- Born: 7 October 1870 Godley, Cheshire, England
- Died: 1 October 1953 (aged 82) Cobham, Surrey, England
- Occupation: Architect
- Known for: Parliament Buildings, Belfast (1928-32) Mersey Docks and Harbour Board Building (1903–07)

= Arnold Thornely =

Sir Arnold Thornely (7 October 1870 – 1 October 1953) was an English architect who practised in Liverpool. Although most of his designs were for buildings in Liverpool and the northwest of England, he is best known for the Parliament Buildings in Belfast, Northern Ireland (commonly known as Stormont). Thornely was knighted in 1932, and in the following year received the Bronze Medal of the Royal Institute of British Architects for Ulster.

==Biography==
Arnold Thornely was the son of a cotton mill manager, born in 1870 in Godley, which was at that time in Cheshire. He was educated at a grammar school in Derbyshire, and then at the Liverpool School of Art. After being articled to Francis Usher Holmes and George Holme, he became an assistant in the Liverpool firm of Willinck and Thicknesse. In 1898 he established his own practice in Liverpool. He married Caroline Thornely in 1902 in St Paul's Church, Helsby, and with her had two children. In 1906 Thornely joined in partnership with Frank Gatley Briggs and Henry Vernon Wolstenholme, and was later joined by F. B. Hobbs. Latterly he worked with his brother Herbert Lionel Thornely, and they had an office in the Royal Liver Building in Liverpool.
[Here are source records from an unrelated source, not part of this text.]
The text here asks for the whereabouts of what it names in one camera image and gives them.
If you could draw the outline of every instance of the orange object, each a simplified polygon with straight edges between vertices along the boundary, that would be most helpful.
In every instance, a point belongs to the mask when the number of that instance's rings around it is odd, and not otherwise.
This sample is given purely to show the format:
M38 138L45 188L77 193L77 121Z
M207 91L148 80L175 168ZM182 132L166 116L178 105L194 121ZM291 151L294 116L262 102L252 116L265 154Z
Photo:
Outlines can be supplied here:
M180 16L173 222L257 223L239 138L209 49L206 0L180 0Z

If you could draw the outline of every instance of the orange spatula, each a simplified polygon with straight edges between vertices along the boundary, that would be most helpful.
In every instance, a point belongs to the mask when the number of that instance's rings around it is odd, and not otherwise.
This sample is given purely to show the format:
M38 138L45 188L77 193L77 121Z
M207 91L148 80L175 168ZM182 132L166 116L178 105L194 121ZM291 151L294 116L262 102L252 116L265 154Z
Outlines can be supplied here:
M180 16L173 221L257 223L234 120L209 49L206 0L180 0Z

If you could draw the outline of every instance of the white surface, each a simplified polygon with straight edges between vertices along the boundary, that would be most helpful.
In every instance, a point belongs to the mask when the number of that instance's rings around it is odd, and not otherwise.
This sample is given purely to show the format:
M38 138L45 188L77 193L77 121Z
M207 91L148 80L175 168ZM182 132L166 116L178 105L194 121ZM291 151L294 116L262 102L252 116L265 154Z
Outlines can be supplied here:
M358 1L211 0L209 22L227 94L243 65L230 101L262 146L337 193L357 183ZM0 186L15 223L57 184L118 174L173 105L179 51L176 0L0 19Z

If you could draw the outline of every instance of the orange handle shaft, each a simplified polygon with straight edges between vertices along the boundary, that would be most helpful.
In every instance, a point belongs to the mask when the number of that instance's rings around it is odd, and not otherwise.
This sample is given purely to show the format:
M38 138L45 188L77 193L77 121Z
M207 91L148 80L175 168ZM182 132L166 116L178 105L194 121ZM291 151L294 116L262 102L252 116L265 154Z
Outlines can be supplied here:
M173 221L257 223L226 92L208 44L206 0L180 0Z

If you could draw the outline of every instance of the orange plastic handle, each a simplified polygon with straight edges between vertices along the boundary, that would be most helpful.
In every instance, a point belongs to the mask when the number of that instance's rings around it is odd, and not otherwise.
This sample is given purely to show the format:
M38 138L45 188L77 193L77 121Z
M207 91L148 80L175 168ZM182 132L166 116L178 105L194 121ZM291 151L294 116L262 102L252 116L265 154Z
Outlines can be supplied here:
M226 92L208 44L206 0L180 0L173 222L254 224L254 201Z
He was elected a Fellow of the Royal Institute of British Architects in 1907, and was President of the Liverpool Architectural Society in 1910–11. In 1932 Thornley was knighted, and in the following year was awarded the Bronze Medal of the Royal Institute of British Architects for Ulster. In his later years he lived in Cobham, Surrey, where he died in 1953. His estate amounted to over £89,000 (equivalent to £ as of ).

==Works==

Parliament Buildings, Stormont, Belfast

Although most of his designs were for buildings in and around Liverpool, Thornely is best known for his design of the Parliament Buildings in Belfast, Northern Ireland (commonly known as Stormont), which were built between 1928 and 1932. With Hobbs he designed the Mersey Docks and Harbour Board Building (1903–07), and with Briggs and Wolstenholme a building for the Bank of British West Africa (completed in 1920). In 1923, with Herbert J. Rowse, he won a competition for the design of India Buildings in Liverpool. With Briggs and Wolstenholme, he also designed laboratories for the Geology Department of the University of Liverpool (1927–29), and an extension to the Walker Art Gallery (1931–33). Away from the centre of Liverpool, Thornely designed new premises for Liverpool Blue Coat School (1906), King Edward VII School, Lytham St Annes (1908), and town halls at Wallasey (1914–19), Preston, and Barnsley.